Give the lines below again exactly, starting with the line that holds "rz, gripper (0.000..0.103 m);" and going on through the line that holds "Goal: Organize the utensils".
Start of ENTRIES SUPPLIED
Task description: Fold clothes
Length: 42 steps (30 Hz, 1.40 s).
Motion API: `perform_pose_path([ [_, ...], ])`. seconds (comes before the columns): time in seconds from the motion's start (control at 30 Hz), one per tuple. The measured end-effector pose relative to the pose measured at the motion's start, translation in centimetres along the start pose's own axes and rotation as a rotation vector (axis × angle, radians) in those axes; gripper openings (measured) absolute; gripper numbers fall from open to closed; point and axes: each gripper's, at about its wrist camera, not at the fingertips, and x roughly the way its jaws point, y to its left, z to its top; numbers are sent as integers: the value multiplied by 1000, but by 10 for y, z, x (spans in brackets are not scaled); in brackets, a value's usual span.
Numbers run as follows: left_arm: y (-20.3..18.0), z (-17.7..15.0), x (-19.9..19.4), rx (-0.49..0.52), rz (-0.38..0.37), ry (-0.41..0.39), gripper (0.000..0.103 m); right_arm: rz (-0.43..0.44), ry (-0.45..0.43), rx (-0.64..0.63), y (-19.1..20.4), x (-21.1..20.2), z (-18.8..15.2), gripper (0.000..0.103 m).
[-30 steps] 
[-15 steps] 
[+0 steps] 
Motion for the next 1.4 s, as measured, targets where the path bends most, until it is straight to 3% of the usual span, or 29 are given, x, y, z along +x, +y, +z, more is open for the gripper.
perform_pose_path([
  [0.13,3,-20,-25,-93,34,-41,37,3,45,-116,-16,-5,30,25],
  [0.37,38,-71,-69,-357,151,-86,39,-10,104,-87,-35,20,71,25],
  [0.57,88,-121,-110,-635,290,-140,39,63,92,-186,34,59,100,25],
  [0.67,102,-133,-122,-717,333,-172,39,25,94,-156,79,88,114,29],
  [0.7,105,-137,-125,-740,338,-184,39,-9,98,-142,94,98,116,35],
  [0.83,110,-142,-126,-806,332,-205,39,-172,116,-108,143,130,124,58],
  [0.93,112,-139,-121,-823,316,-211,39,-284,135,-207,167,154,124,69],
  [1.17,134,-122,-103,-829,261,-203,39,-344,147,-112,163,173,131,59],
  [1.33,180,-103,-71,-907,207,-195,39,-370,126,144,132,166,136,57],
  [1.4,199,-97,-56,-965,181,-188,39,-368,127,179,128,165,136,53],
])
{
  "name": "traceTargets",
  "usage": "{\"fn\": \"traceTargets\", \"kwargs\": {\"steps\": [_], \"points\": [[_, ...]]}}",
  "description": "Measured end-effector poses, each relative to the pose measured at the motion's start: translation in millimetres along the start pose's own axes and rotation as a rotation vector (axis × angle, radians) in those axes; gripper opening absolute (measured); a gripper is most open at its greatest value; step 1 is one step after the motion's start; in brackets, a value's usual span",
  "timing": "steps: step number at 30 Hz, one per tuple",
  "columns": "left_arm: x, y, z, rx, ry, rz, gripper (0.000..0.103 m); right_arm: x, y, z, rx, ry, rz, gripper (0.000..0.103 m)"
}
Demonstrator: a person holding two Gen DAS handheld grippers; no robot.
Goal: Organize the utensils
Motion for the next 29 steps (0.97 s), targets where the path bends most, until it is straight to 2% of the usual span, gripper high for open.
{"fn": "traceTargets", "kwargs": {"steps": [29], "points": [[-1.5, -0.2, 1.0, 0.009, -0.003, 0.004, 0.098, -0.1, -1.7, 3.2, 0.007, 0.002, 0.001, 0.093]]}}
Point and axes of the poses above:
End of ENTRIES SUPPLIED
**ANSWER TO THIS EXERCISE**:
  "columns": "left_arm: x, y, z, rx, ry, rz, gripper (0.000..0.103 m); right_arm: x, y, z, rx, ry, rz, gripper (0.000..0.103 m)"
}
Demonstrator: a person holding two Gen DAS handheld grippers; no robot.
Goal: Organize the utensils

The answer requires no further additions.